Records contained in a dataset:
--- START ---

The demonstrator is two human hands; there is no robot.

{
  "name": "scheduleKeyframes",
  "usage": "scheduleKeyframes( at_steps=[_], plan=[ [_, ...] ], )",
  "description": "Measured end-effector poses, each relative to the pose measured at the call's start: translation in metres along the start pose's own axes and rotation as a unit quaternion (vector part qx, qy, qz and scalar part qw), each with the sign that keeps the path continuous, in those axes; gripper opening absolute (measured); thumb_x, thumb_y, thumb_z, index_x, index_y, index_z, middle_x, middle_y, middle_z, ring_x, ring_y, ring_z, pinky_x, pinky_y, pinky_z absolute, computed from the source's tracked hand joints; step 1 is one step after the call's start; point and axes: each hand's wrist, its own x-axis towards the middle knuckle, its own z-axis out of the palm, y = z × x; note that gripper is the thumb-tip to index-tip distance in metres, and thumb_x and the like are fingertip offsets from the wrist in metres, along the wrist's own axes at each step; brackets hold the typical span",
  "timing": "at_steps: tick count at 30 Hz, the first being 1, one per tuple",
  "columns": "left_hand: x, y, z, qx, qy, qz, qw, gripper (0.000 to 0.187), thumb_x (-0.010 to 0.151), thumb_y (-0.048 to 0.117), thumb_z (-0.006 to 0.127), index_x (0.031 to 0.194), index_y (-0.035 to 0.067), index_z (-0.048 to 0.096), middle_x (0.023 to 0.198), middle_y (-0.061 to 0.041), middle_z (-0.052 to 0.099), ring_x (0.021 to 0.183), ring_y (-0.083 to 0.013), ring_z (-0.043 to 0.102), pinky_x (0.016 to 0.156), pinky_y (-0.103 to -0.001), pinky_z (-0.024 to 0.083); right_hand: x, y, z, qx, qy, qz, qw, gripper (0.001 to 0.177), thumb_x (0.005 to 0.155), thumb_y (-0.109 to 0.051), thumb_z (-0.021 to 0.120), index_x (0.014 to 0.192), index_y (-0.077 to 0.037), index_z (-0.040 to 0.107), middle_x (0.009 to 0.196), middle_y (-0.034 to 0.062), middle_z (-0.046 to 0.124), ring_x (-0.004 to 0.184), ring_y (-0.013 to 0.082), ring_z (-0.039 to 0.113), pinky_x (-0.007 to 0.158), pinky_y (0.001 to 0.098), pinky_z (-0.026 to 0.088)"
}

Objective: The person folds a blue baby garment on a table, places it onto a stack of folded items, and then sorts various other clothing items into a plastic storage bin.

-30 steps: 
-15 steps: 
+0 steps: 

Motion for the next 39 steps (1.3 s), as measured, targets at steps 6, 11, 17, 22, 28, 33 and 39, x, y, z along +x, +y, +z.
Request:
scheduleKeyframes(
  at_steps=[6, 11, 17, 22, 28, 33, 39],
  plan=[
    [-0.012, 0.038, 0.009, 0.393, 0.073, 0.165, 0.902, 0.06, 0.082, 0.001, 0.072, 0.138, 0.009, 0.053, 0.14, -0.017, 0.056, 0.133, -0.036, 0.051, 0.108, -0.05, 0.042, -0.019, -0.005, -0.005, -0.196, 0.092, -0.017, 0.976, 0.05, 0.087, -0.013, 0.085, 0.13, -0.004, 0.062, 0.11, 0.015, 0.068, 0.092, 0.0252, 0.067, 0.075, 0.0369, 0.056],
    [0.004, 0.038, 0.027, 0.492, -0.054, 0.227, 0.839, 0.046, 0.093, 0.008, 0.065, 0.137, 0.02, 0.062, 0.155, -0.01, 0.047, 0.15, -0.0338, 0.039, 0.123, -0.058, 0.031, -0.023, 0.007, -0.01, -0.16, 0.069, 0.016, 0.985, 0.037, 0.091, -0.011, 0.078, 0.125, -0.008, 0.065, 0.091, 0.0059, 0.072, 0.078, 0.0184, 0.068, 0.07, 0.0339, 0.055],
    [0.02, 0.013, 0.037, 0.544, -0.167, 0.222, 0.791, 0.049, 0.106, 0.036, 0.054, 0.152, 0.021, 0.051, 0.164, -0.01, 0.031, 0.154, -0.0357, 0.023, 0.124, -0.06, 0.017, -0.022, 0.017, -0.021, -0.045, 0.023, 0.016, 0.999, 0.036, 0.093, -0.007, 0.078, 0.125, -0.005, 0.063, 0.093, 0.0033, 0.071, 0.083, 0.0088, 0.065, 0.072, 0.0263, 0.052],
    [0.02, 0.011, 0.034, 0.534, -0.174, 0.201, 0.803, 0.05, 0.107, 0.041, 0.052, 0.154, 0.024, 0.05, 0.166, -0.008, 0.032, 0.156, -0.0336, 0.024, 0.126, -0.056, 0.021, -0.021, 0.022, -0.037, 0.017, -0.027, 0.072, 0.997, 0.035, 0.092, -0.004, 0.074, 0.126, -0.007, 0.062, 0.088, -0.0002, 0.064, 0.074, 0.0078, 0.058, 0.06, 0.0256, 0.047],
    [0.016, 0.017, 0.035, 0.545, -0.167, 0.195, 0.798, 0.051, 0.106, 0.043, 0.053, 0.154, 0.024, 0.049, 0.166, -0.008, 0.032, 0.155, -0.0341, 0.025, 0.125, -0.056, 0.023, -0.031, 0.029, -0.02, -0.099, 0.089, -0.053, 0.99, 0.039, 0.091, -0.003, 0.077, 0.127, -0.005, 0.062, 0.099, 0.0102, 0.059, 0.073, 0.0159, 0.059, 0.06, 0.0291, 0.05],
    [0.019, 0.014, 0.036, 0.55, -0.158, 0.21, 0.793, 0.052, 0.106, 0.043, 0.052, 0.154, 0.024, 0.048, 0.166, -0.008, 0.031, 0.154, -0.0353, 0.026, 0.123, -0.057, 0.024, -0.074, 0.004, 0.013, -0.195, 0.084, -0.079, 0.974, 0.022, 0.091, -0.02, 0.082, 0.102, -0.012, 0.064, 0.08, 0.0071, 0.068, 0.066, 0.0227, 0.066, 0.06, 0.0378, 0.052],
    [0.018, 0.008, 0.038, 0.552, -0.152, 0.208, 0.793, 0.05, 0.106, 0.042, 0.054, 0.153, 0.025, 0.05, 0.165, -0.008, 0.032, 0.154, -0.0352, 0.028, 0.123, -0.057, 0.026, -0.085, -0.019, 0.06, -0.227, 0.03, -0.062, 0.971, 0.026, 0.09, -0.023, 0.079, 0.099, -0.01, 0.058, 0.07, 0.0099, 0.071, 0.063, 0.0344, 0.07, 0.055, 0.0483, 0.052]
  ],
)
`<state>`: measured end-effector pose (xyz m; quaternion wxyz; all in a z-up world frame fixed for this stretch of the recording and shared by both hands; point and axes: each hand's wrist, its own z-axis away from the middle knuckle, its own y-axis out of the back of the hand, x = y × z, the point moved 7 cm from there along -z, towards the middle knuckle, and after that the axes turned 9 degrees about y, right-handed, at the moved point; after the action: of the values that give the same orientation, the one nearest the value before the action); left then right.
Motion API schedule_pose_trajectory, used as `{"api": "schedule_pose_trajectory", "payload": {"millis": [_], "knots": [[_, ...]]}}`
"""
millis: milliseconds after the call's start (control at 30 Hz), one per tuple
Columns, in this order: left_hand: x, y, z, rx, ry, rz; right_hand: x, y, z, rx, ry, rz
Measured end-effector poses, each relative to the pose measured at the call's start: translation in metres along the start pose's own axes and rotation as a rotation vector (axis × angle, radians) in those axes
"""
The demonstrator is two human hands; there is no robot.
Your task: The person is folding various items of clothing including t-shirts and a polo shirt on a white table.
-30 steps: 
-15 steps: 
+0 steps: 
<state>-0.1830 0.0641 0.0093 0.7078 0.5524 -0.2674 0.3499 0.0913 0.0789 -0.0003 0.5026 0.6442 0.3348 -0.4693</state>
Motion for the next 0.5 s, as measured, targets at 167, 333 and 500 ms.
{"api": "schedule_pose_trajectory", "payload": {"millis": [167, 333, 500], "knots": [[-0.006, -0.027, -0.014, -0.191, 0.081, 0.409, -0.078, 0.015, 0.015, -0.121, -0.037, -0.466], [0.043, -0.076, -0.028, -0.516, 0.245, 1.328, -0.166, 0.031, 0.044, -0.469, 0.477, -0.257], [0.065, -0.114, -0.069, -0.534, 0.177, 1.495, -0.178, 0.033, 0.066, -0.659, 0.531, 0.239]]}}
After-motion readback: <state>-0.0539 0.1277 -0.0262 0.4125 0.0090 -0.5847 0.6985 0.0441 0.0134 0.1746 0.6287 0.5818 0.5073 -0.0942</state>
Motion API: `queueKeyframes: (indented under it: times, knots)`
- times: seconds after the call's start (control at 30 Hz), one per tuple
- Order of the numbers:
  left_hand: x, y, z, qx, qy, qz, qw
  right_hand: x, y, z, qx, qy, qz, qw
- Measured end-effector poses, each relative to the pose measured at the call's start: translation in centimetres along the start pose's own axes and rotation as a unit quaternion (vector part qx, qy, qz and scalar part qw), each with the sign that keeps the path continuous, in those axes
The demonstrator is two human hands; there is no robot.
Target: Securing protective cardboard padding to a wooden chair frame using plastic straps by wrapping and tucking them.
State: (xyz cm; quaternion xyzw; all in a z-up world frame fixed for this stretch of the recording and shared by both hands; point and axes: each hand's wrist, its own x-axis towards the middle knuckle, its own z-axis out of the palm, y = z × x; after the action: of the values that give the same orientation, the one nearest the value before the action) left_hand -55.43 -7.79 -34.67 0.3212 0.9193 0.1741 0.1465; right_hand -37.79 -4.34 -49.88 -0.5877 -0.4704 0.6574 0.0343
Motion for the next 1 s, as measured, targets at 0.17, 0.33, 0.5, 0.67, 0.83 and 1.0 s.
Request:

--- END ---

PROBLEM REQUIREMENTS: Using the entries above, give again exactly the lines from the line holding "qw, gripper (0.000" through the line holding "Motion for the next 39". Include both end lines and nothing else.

ANSWER TO THE PROBLEM:
  "columns": "left_hand: x, y, z, qx, qy, qz, qw, gripper (0.000 to 0.187), thumb_x (-0.010 to 0.151), thumb_y (-0.048 to 0.117), thumb_z (-0.006 to 0.127), index_x (0.031 to 0.194), index_y (-0.035 to 0.067), index_z (-0.048 to 0.096), middle_x (0.023 to 0.198), middle_y (-0.061 to 0.041), middle_z (-0.052 to 0.099), ring_x (0.021 to 0.183), ring_y (-0.083 to 0.013), ring_z (-0.043 to 0.102), pinky_x (0.016 to 0.156), pinky_y (-0.103 to -0.001), pinky_z (-0.024 to 0.083); right_hand: x, y, z, qx, qy, qz, qw, gripper (0.001 to 0.177), thumb_x (0.005 to 0.155), thumb_y (-0.109 to 0.051), thumb_z (-0.021 to 0.120), index_x (0.014 to 0.192), index_y (-0.077 to 0.037), index_z (-0.040 to 0.107), middle_x (0.009 to 0.196), middle_y (-0.034 to 0.062), middle_z (-0.046 to 0.124), ring_x (-0.004 to 0.184), ring_y (-0.013 to 0.082), ring_z (-0.039 to 0.113), pinky_x (-0.007 to 0.158), pinky_y (0.001 to 0.098), pinky_z (-0.026 to 0.088)"
}

Objective: The person folds a blue baby garment on a table, places it onto a stack of folded items, and then sorts various other clothing items into a plastic storage bin.

-30 steps: 
-15 steps: 
+0 steps: 

Motion for the next 39 steps (1.3 s), as measured, targets at steps 6, 11, 17, 22, 28, 33 and 39, x, y, z along +x, +y, +z.

The exercise requires no additional output.